PROBLEM TO WORK ON> Please give back, word for word, only the lines starting at the one containing "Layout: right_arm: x" and ending at the one containing "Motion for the" within the material below.

┄┄┄┄┄┄

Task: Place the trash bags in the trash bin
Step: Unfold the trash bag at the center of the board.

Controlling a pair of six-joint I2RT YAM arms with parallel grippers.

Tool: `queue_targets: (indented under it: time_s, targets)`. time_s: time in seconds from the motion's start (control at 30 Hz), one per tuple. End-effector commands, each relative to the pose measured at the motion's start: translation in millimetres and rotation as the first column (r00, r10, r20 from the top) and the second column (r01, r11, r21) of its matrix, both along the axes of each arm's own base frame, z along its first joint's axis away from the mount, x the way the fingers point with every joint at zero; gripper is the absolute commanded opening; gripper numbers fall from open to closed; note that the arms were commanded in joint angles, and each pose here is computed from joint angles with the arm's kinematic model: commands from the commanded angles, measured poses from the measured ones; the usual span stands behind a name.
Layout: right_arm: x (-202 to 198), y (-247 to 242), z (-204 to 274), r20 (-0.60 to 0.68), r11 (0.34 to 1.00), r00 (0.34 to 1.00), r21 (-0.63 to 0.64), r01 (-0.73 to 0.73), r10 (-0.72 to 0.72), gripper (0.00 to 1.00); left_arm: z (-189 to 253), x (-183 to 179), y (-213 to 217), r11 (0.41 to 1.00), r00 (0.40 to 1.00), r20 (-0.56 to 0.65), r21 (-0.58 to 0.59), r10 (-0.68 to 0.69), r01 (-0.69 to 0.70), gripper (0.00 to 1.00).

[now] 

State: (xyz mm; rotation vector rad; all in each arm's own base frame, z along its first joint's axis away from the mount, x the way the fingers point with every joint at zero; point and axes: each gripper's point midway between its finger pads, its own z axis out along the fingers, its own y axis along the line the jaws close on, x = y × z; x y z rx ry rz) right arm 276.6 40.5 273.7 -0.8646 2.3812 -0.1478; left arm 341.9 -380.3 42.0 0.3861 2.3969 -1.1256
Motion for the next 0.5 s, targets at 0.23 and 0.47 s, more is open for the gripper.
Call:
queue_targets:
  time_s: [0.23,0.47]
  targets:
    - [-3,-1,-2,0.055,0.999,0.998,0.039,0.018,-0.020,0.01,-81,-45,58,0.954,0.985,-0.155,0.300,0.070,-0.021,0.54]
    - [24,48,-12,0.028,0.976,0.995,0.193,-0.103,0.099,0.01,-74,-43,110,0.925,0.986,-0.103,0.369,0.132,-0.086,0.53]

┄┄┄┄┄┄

SOLUTION TO THE EXERCISE>
Layout: right_arm: x (-202 to 198), y (-247 to 242), z (-204 to 274), r20 (-0.60 to 0.68), r11 (0.34 to 1.00), r00 (0.34 to 1.00), r21 (-0.63 to 0.64), r01 (-0.73 to 0.73), r10 (-0.72 to 0.72), gripper (0.00 to 1.00); left_arm: z (-189 to 253), x (-183 to 179), y (-213 to 217), r11 (0.41 to 1.00), r00 (0.40 to 1.00), r20 (-0.56 to 0.65), r21 (-0.58 to 0.59), r10 (-0.68 to 0.69), r01 (-0.69 to 0.70), gripper (0.00 to 1.00).

[now] 

State: (xyz mm; rotation vector rad; all in each arm's own base frame, z along its first joint's axis away from the mount, x the way the fingers point with every joint at zero; point and axes: each gripper's point midway between its finger pads, its own z axis out along the fingers, its own y axis along the line the jaws close on, x = y × z; x y z rx ry rz) right arm 276.6 40.5 273.7 -0.8646 2.3812 -0.1478; left arm 341.9 -380.3 42.0 0.3861 2.3969 -1.1256
Motion for the next 0.5 s, targets at 0.23 and 0.47 s, more is open for the gripper.

This answer is complete.